Your objective:
Write out the full set of records below exactly.

Start of Dataset records

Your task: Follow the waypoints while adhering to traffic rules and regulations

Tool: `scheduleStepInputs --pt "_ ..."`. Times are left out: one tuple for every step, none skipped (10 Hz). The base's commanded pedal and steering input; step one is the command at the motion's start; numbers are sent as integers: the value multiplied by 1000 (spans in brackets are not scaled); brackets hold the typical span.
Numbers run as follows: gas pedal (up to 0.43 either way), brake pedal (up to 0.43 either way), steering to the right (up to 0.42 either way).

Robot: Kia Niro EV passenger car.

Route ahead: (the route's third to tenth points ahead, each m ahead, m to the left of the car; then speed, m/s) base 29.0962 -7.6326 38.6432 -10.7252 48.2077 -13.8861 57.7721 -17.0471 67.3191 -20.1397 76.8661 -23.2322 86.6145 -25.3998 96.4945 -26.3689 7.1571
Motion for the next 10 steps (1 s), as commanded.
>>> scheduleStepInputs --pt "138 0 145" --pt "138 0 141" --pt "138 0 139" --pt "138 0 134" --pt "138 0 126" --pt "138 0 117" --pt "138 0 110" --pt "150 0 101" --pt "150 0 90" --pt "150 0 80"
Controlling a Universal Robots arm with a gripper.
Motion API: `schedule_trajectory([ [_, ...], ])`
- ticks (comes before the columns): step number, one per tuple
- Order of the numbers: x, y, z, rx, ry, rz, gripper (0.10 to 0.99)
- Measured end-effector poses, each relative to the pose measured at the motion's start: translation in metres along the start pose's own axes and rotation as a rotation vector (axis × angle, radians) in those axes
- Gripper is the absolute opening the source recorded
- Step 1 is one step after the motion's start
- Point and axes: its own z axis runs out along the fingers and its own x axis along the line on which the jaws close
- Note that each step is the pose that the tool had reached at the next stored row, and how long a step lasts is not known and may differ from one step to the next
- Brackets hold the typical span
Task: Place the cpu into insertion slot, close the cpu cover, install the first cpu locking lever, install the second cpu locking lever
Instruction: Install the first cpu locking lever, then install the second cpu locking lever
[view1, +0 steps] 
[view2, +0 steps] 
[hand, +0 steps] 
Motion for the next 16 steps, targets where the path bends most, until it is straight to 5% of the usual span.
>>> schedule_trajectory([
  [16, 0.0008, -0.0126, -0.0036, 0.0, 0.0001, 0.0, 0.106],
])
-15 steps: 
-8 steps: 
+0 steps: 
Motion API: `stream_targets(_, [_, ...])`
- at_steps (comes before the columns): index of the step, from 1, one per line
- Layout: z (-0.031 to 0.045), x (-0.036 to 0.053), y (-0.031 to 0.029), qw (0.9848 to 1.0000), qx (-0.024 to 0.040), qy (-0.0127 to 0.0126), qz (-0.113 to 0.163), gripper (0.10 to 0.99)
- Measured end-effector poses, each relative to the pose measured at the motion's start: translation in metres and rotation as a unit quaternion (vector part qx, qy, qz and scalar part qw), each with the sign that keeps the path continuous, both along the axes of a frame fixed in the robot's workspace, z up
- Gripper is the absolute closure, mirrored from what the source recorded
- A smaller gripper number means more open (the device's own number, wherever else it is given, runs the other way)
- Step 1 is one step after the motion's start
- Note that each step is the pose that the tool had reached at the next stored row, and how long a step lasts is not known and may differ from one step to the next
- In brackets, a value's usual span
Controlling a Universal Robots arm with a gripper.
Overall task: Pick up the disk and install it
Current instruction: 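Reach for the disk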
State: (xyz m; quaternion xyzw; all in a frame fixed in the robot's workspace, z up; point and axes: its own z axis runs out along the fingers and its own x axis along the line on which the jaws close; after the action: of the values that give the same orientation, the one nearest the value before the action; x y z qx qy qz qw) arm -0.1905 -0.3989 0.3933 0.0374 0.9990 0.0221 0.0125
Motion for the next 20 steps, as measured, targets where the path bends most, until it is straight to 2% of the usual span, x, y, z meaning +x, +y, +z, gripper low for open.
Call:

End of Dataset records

Finished exercise:
Your task: Follow the waypoints while adhering to traffic rules and regulations

Tool: `scheduleStepInputs --pt "_ ..."`. Times are left out: one tuple for every step, none skipped (10 Hz). The base's commanded pedal and steering input; step one is the command at the motion's start; numbers are sent as integers: the value multiplied by 1000 (spans in brackets are not scaled); brackets hold the typical span.
Numbers run as follows: gas pedal (up to 0.43 either way), brake pedal (up to 0.43 either way), steering to the right (up to 0.42 either way).

Robot: Kia Niro EV passenger car.

Route ahead: (the route's third to tenth points ahead, each m ahead, m to the left of the car; then speed, m/s) base 29.0962 -7.6326 38.6432 -10.7252 48.2077 -13.8861 57.7721 -17.0471 67.3191 -20.1397 76.8661 -23.2322 86.6145 -25.3998 96.4945 -26.3689 7.1571
Motion for the next 10 steps (1 s), as commanded.
>>> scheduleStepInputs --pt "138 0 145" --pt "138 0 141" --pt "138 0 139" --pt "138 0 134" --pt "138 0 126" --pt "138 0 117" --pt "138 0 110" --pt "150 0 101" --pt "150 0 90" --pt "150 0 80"
Controlling a Universal Robots arm with a gripper.
Motion API: `schedule_trajectory([ [_, ...], ])`
- ticks (comes before the columns): step number, one per tuple
- Order of the numbers: x, y, z, rx, ry, rz, gripper (0.10 to 0.99)
- Measured end-effector poses, each relative to the pose measured at the motion's start: translation in metres along the start pose's own axes and rotation as a rotation vector (axis × angle, radians) in those axes
- Gripper is the absolute opening the source recorded
- Step 1 is one step after the motion's start
- Point and axes: its own z axis runs out along the fingers and its own x axis along the line on which the jaws close
- Note that each step is the pose that the tool had reached at the next stored row, and how long a step lasts is not known and may differ from one step to the next
- Brackets hold the typical span
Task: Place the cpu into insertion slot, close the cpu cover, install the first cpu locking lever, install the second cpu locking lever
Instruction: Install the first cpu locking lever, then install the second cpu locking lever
[view1, +0 steps] 
[view2, +0 steps] 
[hand, +0 steps] 
Motion for the next 16 steps, targets where the path bends most, until it is straight to 5% of the usual span.
>>> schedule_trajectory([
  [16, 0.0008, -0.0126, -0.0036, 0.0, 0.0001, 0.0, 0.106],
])
-15 steps: 
-8 steps: 
+0 steps: 
Motion API: `stream_targets(_, [_, ...])`
- at_steps (comes before the columns): index of the step, from 1, one per line
- Layout: z (-0.031 to 0.045), x (-0.036 to 0.053), y (-0.031 to 0.029), qw (0.9848 to 1.0000), qx (-0.024 to 0.040), qy (-0.0127 to 0.0126), qz (-0.113 to 0.163), gripper (0.10 to 0.99)
- Measured end-effector poses, each relative to the pose measured at the motion's start: translation in metres and rotation as a unit quaternion (vector part qx, qy, qz and scalar part qw), each with the sign that keeps the path continuous, both along the axes of a frame fixed in the robot's workspace, z up
- Gripper is the absolute closure, mirrored from what the source recorded
- A smaller gripper number means more open (the device's own number, wherever else it is given, runs the other way)
- Step 1 is one step after the motion's start
- Note that each step is the pose that the tool had reached at the next stored row, and how long a step lasts is not known and may differ from one step to the next
- In brackets, a value's usual span
Controlling a Universal Robots arm with a gripper.
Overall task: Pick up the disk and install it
Current instruction: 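Reach for the disk
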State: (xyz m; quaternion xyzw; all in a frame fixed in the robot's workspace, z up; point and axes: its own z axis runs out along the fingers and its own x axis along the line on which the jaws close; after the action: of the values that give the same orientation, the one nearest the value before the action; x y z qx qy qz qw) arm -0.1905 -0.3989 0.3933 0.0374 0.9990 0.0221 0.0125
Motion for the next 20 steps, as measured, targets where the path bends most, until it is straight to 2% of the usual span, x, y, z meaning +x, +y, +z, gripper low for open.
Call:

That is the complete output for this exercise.